KEY POINTS:
The Chinese Government has announced a US$586 billion ($980 billion) economic stimulus package designed to boost the country's weakening economy and help to counter the looming global recession.
Beijing is to loosen credit conditions, cut taxes and undertake a giant infrastructure spending programme over the next two years that will amount to up to 7 per cent of the country's gross domestic product.
The scheme is not as big as the US$700 billion government bailout in the US, but China's economy is only one quarter the size of North America's.
Investments will go ahead in 10 areas including housing, rural infrastructure and rebuilding after disasters such as the devastating earthquake in May.
Share prices on China's Shanghai Composite Index and Japan's Nikkei surged by more than 5 per cent yesterday. Australasian markets also got a boost.

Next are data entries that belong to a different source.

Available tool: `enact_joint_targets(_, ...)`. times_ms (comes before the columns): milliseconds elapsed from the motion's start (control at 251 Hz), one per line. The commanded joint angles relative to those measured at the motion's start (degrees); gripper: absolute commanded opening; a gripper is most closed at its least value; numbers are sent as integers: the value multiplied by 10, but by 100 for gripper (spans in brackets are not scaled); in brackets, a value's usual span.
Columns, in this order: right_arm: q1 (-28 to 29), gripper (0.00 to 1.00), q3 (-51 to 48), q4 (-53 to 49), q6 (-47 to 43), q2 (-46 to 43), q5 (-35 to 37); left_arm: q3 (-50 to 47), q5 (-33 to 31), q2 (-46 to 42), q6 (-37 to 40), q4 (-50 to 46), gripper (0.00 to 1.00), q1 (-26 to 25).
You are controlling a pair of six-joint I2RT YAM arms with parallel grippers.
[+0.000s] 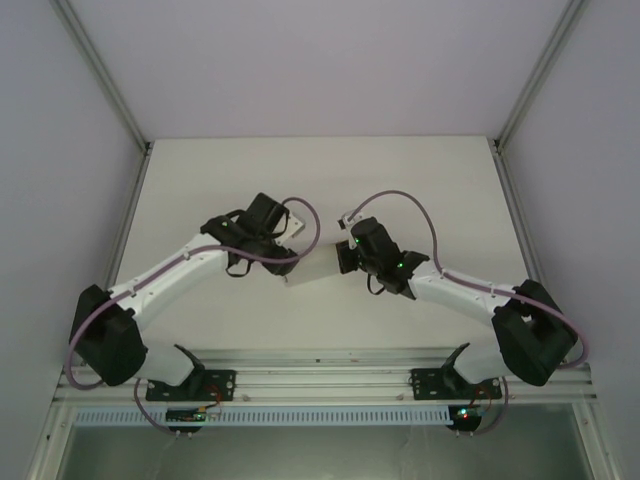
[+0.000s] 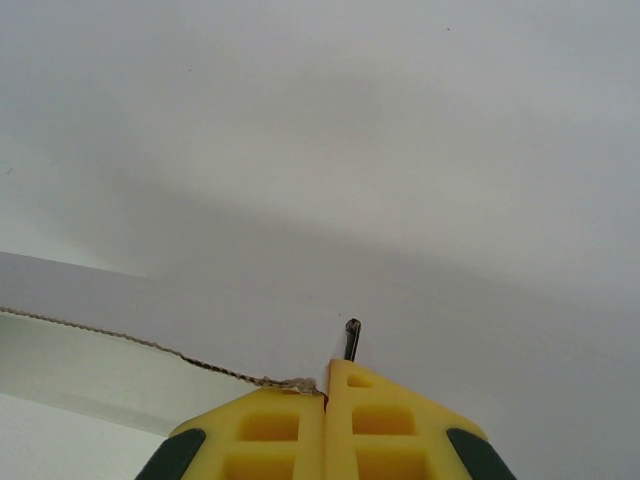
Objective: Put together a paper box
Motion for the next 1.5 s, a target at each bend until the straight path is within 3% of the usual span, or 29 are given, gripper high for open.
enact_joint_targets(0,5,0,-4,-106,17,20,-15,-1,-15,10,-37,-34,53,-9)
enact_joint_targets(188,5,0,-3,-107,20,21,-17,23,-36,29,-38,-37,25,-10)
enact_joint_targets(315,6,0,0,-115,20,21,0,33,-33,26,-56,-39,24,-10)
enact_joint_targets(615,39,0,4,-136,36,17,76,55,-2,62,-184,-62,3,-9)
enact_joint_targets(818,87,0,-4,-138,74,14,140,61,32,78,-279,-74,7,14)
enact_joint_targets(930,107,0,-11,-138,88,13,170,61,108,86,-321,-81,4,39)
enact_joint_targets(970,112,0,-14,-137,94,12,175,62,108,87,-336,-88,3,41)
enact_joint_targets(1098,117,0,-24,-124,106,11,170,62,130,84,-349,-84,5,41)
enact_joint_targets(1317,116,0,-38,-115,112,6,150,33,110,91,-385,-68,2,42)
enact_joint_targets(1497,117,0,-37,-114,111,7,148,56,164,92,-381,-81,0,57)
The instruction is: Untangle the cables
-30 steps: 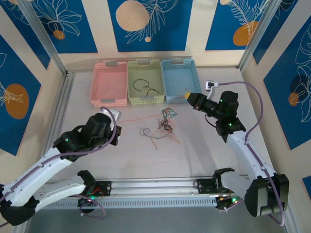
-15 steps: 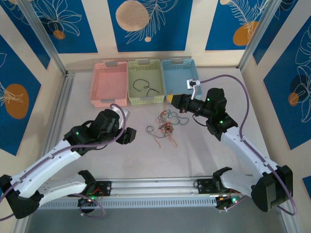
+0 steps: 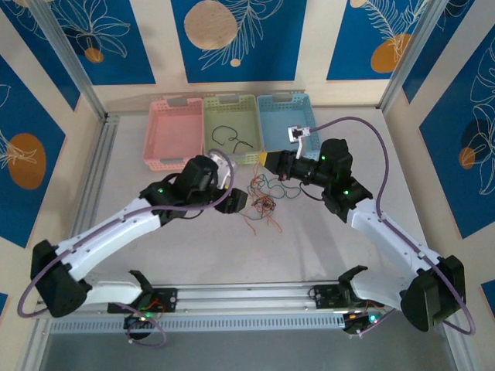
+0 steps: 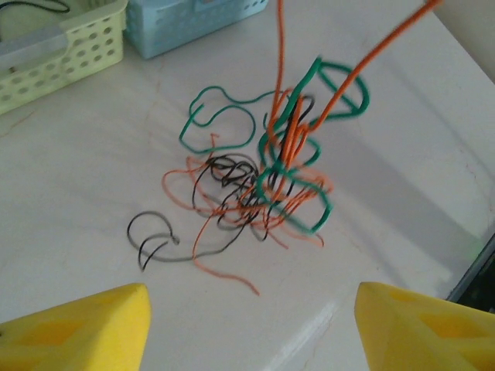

New Zealand's NZX-50 rose 1.65 per cent while Australia's ASX-200 climbed 1.39 per cent.
The New Zealand dollar rose to US59.67c from Friday's close of US58.68c and the Australian dollar rose 0.22 per cent to US68.68c on signs the package could boost demand for commodities.
China's spending package "has given high-yielding, growth-sensitive currencies like the kiwi and the Aussie a boost," said Danica Hampton, a currency strategist at BNZ.
Oil leaped more than US$3 to over US$64 a barrel.
In the next three months alone, some 400 billion yuan ($98 billion) will be made available, including 100 billion yuan from current funds and another 20 billion yuan brought forward from next year's post-disaster reconstruction budget, the Chinese Government said.
The package comes just as President Hu Jintao is about to travel to Washington to participate in the global economic summit this weekend.
China's central bank has already cut interest rates three times in the last two months in an attempt to warm up an economy cooled by falling exports, lower manufacturing output and dropping property prices.
The Government is banking on expanded domestic demand, fast-tracked construction projects and improved living standards for the poor to fill the gap left by exports.
Since last year, monetary policy in China has been tight - leaning on banks to control lending, for example - as part of measures designed to take the edge off building inflation caused by an economy close to overheating.
The State Council says the country is now to adopt "active" fiscal and "moderately active" monetary policies.
The Government is abolishing commercial banks' credit ceilings, to channel lending to priority projects, and scrapping loan quotas, to help small businesses.
Fiscal measures also in the scheme include value-added tax reforms on the purchase of fixed assets such as machinery that Beijing says will cut industry costs by 120 billion yuan, and raised grain purchase prices, farmers' subsidies and allowances for low-income urban households.
After five years of spectacular success - hitting a massive 11.7 per cent growth in 2007 and accounting for 27 per cent of all global expansion - the Chinese economy has shown signs of braking.
GDP expansion dropped to single digits for the first time this year, and the harshest predictions for the fourth quarter fall as low as 5.8 per cent.
The International Monetary Fund has cut its forecast for the full year to 9.7 per cent, with predictions for 2009 at 9.3 per cent.
PRIMING THE PUMP
* China's $980 billion package aims to slow slide in growth now in single figures.
* New funding for housing, infrastructure and disaster rebuilding.